In 2021, a long list of countries from all over the world signed a pledge to move away from traditional vehicles in favor of zero-carbon alternatives by the year 2040 at the COP26 conference. They include the usual suspects (many EU countries, like Sweden and the Netherlands) but also places like Ghana and Uruguay. Some are moving even faster, having adopted a timeline of just a few years.
The US didn’t make the same commitment, although several individual states — New York, California, and Washington — did. That means most US drivers will continue to have the freedom to choose, but what’s the right way to go?
We’ll candidly go over the pros and cons of EVs to help you decide. There’s a lot of ground to cover, so we’ll pack most of the info into handy bullet points from which you can research every consideration more closely.
- Financial Considerations
Let’s face it — the decision-making process will almost entirely play out in the financial domain for most car owners. In this case, weighing the pros and cons means balancing short-term investments and long-term savings. That will take some savvy budgeting, but here are some of the most important things to factor in.
- Because electricity is usually cheaper than gas or diesel, charging your car is likely to be more affordable than filling ‘er up at the gas station.
- Buyers may have access to tax rebates and other incentives that make going electric much more attractive.
- You’ll probably save on maintenance and service costs, because these cars simply have fewer moving parts that can break. Nice!
- If carbon-fueled cars go the way of the dinosaurs, their resale value will quickly plummet while your EV maintains its value.
- The initial purchasing cost of an EV remains much higher. (However, federal tax credits can offset a lot of this extra cost.)
- The batteries degrade over time, so plan on investing in new ones semi-regularly.
- The tech is moving so quickly that you can’t predict your new car’s resale value.
- Practical Factors
You’ll also want to consider the practical aspects of your purchase, because driving your vehicle should be a joy and never a (logistical) nightmare. Things are improving in this area, but some challenges remain — and drivers should definitely be aware of them.
- EVs are practically noiseless while you’re driving. (OK, that’s probably more of an argument for all your neighbors getting them than for you taking the plunge, but imagine the quiet roads of the future!)
- Instant torque gives you a delightfully responsive driving experience.
- Some people will be able to cut out the middleman and consistently charge their cars at home. Convenient!
- Some of these cars have self-driving capabilities, allowing you to chill on your way to work.
- If you live in one of the states or countries that plan to ban gas cars, or you plan to visit these places regularly in the future, going electric makes a lot of sense. You don’t want to make an investment that’s going to be outlawed in the near future!
- Long-distance drivers may not be able to find the infrastructure to charge their cars, although this is rapidly improving as these vehicles of the future become more ubiquitous.
- Charging takes a while, especially at home. If you’ve got 240 volt outlets (which you almost certainly do), that’s a level 2 charge. Because it takes about eight hours, you’ll have to have your vehicle plugged in overnight. However, at supercharging stations, the same operation can be all done in 20 minutes.

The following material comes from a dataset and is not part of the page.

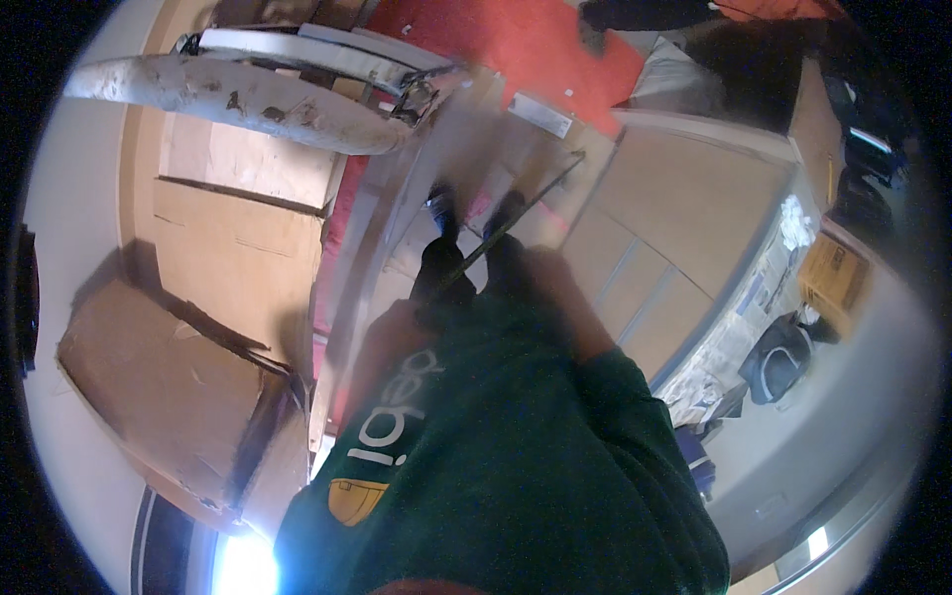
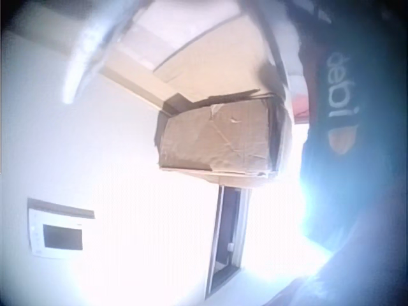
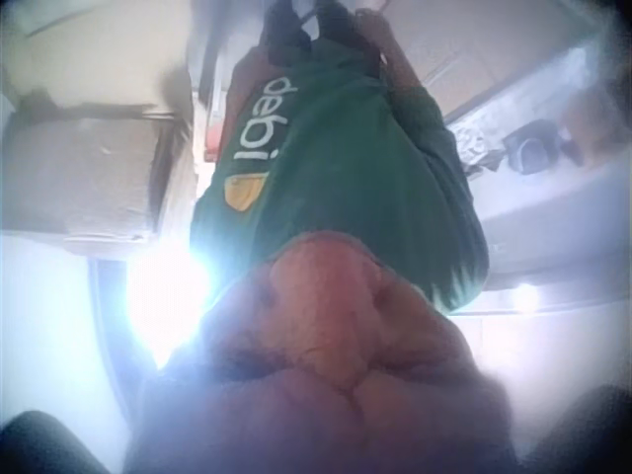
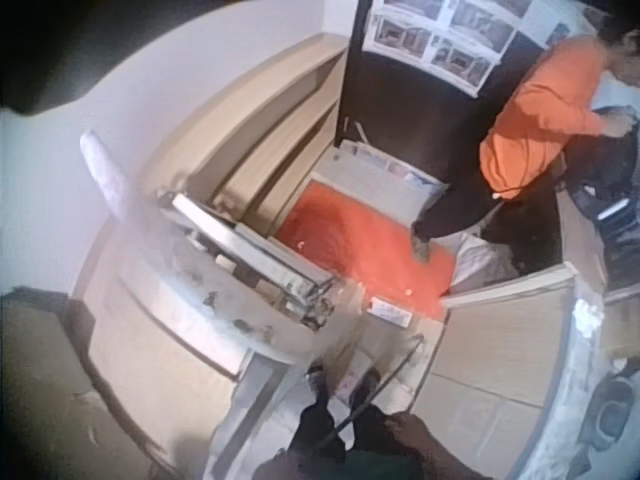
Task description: The person uses a utility knife to trim a white crown molding strip attached to the ceiling. They then walk through a cluttered room to retrieve a tape measure and a pencil, returning to measure and mark the molding strip for further cutting.
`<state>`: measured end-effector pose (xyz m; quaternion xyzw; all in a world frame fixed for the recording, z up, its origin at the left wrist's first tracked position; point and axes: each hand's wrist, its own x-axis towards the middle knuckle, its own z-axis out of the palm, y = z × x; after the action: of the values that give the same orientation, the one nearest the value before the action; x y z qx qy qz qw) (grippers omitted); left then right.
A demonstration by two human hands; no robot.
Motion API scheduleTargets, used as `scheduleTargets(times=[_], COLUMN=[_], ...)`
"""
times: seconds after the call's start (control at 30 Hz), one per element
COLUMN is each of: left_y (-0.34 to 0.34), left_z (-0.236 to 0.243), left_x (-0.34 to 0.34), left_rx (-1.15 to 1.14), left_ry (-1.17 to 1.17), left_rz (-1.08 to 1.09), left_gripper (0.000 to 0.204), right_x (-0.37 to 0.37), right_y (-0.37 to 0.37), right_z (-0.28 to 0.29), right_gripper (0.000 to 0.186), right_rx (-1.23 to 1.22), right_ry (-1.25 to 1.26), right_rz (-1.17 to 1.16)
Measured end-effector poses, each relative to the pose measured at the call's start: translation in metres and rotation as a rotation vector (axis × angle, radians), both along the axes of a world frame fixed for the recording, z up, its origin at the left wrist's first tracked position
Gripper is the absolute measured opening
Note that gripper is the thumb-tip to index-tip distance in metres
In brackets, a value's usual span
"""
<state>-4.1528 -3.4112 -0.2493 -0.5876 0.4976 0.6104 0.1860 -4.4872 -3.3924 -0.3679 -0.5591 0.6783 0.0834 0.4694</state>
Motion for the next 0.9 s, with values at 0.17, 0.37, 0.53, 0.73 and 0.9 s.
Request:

- Keep in mind that the batteries drain more quickly in cold weather conditions. This fact could make a zero-emission car a pain if you live somewhere with harsh winters, like Alaska.
- The variety you see with gas vehicles just isn’t there yet. Good luck if you want a semi-truck or SUV.
- Environmental Points
These new vehicle types are lauded for their green qualities, and environmentally conscious people may initially consider opting for an EV solely because they want to reduce their carbon footprints and do their bit for the planet. How eco-friendly are they really?
- These cars don’t produce any tailpipe emissions, so you’ll be zero carbon while you’re on the road.
- You’ll be joining a global “movement” that leads away from reliance on fossil fuels and toward a greener future. Globally, vehicles are among the leading polluters, and more electric options hitting the road can swing the momentum in the other direction.
- There has been a lot of debate about the environmental impact inherent in manufacturing these new cars. These include mining for rare resources and the land use involved in that, processing, and of course transporting vehicles to dealerships.
- Batteries deplete and require replacing — and we haven’t yet found a good way to recycle them. This introduces a potential new pollution source. Some of the components used in these batteries are non-renewable. (However, more sustainable options are being developed.)
- EVs may not emit carbon gasses while you’re driving, but their environmental benefits are only significant if the source of the electricity that powers them is clean, too. If your electricity comes from coal, gas, or oil, you may just be shifting the source of the pollution!
- You’ll have to keep your car charged even if you don’t drive that often, because failing to do so slashes the battery’s lifespan. You don’t have this problem with traditional cars.
- A Final Word
We hope this look at the changing landscape of car ownership has been useful for you — and that it’s shown just how much there is to consider. The way it’s looking right now, the future is electric and self-driving — but internal combustion cars aren’t on their way out just yet.
Will you join the driving revolution and become part of an exciting new chapter in automotive history? Ultimately, only you can answer that question.